# [WORK TO BE COMPLETED]
Your answer should be the lines below from the one holding "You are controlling" through the one holding "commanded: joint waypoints", copied exactly and with nothing else.

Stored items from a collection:
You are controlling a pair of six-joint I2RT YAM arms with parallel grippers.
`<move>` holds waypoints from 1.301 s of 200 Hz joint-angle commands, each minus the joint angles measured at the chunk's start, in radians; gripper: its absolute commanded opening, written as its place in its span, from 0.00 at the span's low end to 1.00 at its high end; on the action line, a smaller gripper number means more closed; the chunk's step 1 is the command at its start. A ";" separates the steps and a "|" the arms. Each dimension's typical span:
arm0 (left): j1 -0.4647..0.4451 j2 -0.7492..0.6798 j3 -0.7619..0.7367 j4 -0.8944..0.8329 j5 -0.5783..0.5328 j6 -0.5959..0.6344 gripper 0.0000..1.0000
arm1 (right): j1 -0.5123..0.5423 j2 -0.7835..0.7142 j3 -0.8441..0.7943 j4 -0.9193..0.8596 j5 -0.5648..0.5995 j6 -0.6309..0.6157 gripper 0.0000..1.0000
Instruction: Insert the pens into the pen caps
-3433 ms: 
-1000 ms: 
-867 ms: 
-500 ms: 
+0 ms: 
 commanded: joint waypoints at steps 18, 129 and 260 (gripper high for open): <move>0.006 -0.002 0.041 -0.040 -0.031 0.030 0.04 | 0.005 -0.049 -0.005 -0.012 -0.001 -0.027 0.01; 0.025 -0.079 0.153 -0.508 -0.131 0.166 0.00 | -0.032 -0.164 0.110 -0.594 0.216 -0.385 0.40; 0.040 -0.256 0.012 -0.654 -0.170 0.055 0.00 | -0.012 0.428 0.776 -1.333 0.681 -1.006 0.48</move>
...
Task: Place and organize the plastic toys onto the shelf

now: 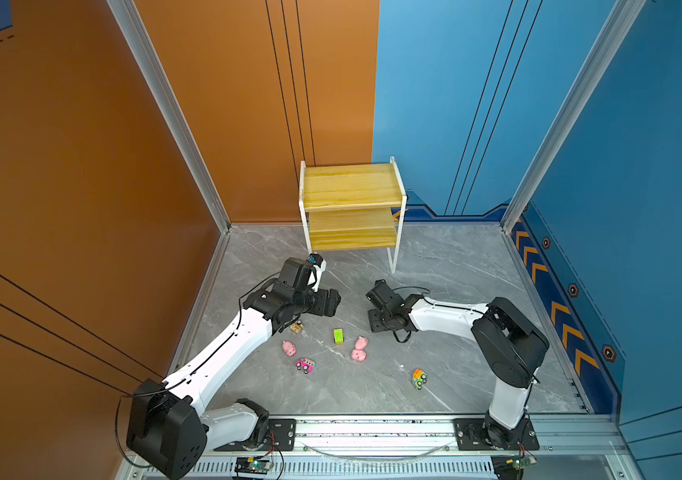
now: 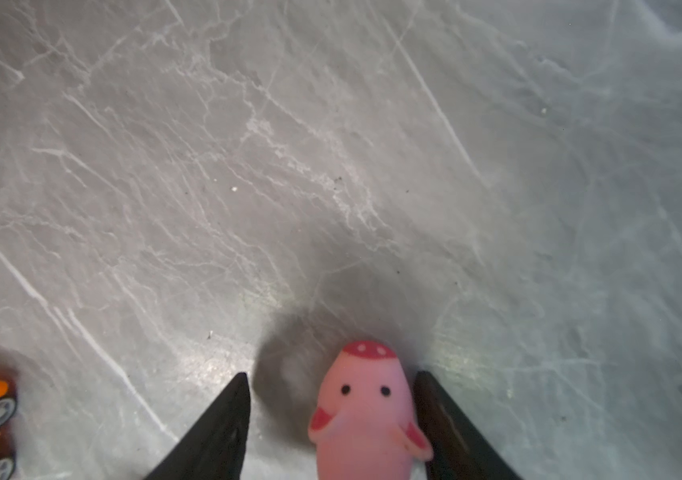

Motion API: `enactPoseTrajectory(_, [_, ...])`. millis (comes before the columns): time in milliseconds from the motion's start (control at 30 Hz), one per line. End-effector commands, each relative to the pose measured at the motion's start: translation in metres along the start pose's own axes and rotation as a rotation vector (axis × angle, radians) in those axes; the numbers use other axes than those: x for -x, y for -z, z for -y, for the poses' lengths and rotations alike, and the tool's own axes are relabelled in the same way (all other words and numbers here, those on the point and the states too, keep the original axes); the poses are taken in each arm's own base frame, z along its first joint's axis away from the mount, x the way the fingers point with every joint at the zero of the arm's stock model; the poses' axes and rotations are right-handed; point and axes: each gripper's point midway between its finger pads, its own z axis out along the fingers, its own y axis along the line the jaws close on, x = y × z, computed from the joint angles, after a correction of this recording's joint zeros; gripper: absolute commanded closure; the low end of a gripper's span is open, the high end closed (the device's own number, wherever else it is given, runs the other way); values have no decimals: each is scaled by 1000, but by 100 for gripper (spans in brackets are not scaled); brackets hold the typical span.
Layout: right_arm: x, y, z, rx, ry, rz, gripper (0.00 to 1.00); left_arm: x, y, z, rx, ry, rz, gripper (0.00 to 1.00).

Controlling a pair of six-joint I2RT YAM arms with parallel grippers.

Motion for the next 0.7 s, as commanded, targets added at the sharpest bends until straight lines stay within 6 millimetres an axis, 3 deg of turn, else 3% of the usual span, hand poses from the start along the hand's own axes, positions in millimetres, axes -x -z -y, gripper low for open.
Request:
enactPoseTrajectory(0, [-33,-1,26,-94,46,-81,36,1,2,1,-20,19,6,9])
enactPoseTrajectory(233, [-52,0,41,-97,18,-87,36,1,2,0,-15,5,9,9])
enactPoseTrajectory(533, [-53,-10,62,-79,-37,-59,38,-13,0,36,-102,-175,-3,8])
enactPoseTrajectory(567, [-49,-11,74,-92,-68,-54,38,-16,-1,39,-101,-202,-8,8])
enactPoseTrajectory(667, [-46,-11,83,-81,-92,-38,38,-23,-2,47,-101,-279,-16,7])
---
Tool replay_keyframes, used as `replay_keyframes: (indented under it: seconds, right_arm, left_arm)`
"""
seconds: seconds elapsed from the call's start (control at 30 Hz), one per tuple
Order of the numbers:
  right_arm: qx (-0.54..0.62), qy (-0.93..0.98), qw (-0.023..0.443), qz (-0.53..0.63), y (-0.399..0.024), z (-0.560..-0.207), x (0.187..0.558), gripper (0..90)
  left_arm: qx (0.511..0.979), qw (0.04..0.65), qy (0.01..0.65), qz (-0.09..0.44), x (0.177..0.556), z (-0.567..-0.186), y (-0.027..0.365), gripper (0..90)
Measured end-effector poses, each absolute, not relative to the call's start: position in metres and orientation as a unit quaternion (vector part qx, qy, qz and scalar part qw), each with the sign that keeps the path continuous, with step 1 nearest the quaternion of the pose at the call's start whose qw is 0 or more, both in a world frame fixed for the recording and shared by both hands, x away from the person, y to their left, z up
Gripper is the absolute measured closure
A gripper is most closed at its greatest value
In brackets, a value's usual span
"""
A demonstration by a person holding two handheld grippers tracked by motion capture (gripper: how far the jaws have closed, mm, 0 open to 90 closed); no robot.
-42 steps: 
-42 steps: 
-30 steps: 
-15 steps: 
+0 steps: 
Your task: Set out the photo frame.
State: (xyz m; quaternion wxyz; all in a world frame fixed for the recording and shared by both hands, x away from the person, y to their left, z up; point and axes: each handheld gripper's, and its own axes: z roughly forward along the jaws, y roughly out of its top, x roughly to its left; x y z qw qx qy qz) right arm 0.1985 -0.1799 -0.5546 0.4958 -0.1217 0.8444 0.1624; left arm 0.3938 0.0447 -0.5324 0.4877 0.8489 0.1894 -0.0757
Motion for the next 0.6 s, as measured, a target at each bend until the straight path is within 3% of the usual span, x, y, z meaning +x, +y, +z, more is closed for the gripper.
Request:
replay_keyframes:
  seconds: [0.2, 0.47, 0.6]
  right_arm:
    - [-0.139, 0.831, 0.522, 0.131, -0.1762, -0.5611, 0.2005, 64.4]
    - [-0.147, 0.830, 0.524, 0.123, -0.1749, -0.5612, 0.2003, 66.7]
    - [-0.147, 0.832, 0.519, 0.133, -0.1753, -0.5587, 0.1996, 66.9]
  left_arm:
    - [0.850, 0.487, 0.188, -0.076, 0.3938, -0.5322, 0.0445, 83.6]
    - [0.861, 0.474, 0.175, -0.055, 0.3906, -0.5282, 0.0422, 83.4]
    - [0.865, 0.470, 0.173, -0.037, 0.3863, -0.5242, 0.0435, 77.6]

# [COMPLETED EXERCISE]
You are controlling a pair of six-joint I2RT YAM arms with parallel grippers.
`<move>` holds waypoints from 1.301 s of 200 Hz joint-angle commands, each minus the joint angles measured at the chunk's start, in radians; gripper: its absolute commanded opening, written as its place in its span, from 0.00 at the span's low end to 1.00 at its high end; on the action line, a smaller gripper number means more closed; the chunk's step 1 is the command at its start. A ";" separates the steps and a "|" the arms. Each dimension's typical span:
arm0 (left): j1 -0.4647..0.4451 j2 -0.7492..0.6798 j3 -0.7619..0.7367 j4 -0.8944..0.8329 j5 -0.5783..0.5328 j6 -0.5959..0.6344 gripper 0.0000..1.0000
arm1 (right): j1 -0.5123..0.5423 j2 -0.7835..0.7142 j3 -0.8441..0.7943 j4 -0.9193..0.8596 j5 -0.5648..0.5995 j6 -0.6309..0.6157 gripper 0.0000..1.0000
Instruction: Insert the pens into the pen caps
-3433 ms: 
-1000 ms: 
-867 ms: 
-500 ms: 
+0 ms: 
 commanded: joint waypoints at steps 18, 129 and 260 (gripper high for open): <move>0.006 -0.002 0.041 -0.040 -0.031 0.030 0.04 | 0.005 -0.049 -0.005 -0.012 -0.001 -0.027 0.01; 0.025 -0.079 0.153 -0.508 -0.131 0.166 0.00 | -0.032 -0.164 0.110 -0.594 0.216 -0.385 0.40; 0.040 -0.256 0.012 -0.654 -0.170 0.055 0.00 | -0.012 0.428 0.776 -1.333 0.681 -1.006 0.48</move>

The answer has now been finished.